Il passaggio di Elisabetta Farnese è ricordato con un obelisco barocco che i borghigiani chiamano ridendo “la machina” tanto è barocco e macchinoso. Il borgo non ha più sentore dei lieviti di odio passati e si estende ogni giorno, centro di opere e di commerci per la pace, la vita e la ricchezza di tutti quanti lavorano la terra che lo circonda.


Note:

1 - Descalzo annotò nei suoi diari, alla data 16 maggio 1932:

“Scontento, con la malinconia pesante. In fabbrica, profittando che l’indomani della Pentecoste, è quasi festa, non si lavora. Per me c’è il buono d’entrata ma dopo un’ora non ho saputo restarvi. La corriera al lunedì va sino a Borgotaro. Mi ci sono installato per rivedere Centocroci [sic] e il borgo sul Taro. Lentamente, nell’isolamento creato dal viaggio, ho ricuperato un po’ di serenità e sono disceso a mezzogiorno senza pentirmi delle quattro ore di cammino dopo aver risalito i 1060 metri. Ho visto la confusa “fiera dei morosi”. Tutti a coppie e in procinto di esserlo. I contadini di chilometri e chilometri oltre il borgo sono discesi al convegno fieraiolo e le fogge degli abiti e lo sfarzo delle rozze eleganza non erano certo privi di vanità. Maggio ha risvegliato i suoi fermenti; il vocio, i lazzi, i corteggiamenti s’incrociavano nel tanfo di stallume e di polvere, di mercanzie e di cibi irritanti, di sudore e di profumi. Non ho potuto non ricordare D’Annunzio nel Trionfo della morte. Nel ritorno pochi minuti al passo di Centocroci [sic] mi hanno compensato anche dell’orribile pranzo che ho dovuto consumare nella calca. Vallate e vallate su vari pendii. Un silenzio e uno stupore di cose da alta montagna. A San Pietro Vara la sorella della moglie di un amico mi ha consegnato una lettera da recapitare e ho dovuto accettar l’invito per la serata. Famiglia compita ma borghese irrimediabilmente. Unico compenso le grazie per fortuna non leziose della padrona di casa, che mi hanno concesso di non sperdermi sempre in noiosi e pesanti ragionamenti”.

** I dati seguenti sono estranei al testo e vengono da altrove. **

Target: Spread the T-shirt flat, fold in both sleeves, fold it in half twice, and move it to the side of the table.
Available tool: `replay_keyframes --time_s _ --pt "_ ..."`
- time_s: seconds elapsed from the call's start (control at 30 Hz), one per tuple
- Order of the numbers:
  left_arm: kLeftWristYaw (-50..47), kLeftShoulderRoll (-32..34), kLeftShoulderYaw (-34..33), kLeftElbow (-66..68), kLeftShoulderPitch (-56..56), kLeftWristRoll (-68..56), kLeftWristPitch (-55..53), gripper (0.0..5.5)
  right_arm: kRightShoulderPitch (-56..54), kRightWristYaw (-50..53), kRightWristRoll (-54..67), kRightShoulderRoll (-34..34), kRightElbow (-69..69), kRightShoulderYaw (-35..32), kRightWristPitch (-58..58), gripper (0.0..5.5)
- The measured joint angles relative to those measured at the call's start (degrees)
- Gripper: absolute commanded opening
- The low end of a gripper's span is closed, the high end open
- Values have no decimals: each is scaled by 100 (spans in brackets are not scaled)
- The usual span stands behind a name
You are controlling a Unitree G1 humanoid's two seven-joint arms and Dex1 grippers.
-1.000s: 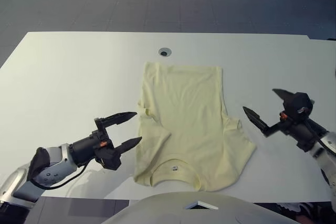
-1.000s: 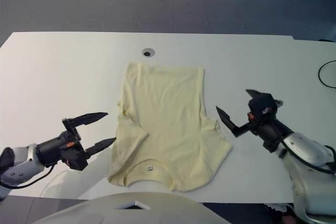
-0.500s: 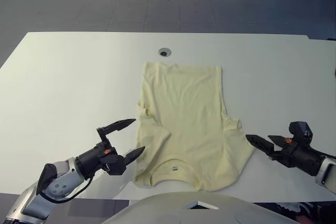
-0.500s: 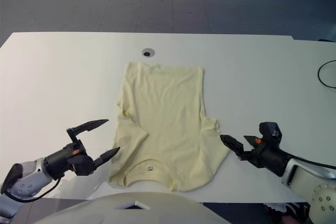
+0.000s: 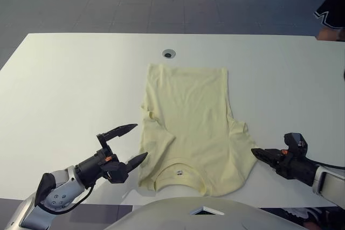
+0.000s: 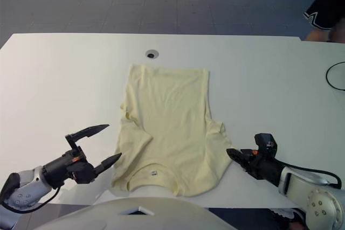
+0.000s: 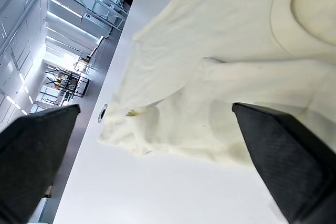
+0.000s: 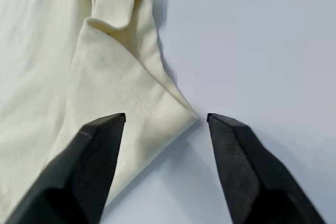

Cfr. De Nicola Francesco, op. cit., pp. 57 - 58.

2 - Nel testo originale è “Torsogno” invece di “Tarsogno”.

3 - Nel testo originale è scritto “polpano” invece di “palpano”.

4 - “forosette” significa contadinelle.

5 - Elisabetta Farnese fu a Borgotaro fra il 23 ed il 25 settembre 1714; era partita il 16 settembre da Parma diretta a Genova, dove arrivò il 30 settembre con una galea partita da Sestri Levante. Da qui proseguì via terra per la Spagna; raggiunse Filippo V solo il 24 dicembre di quell’anno.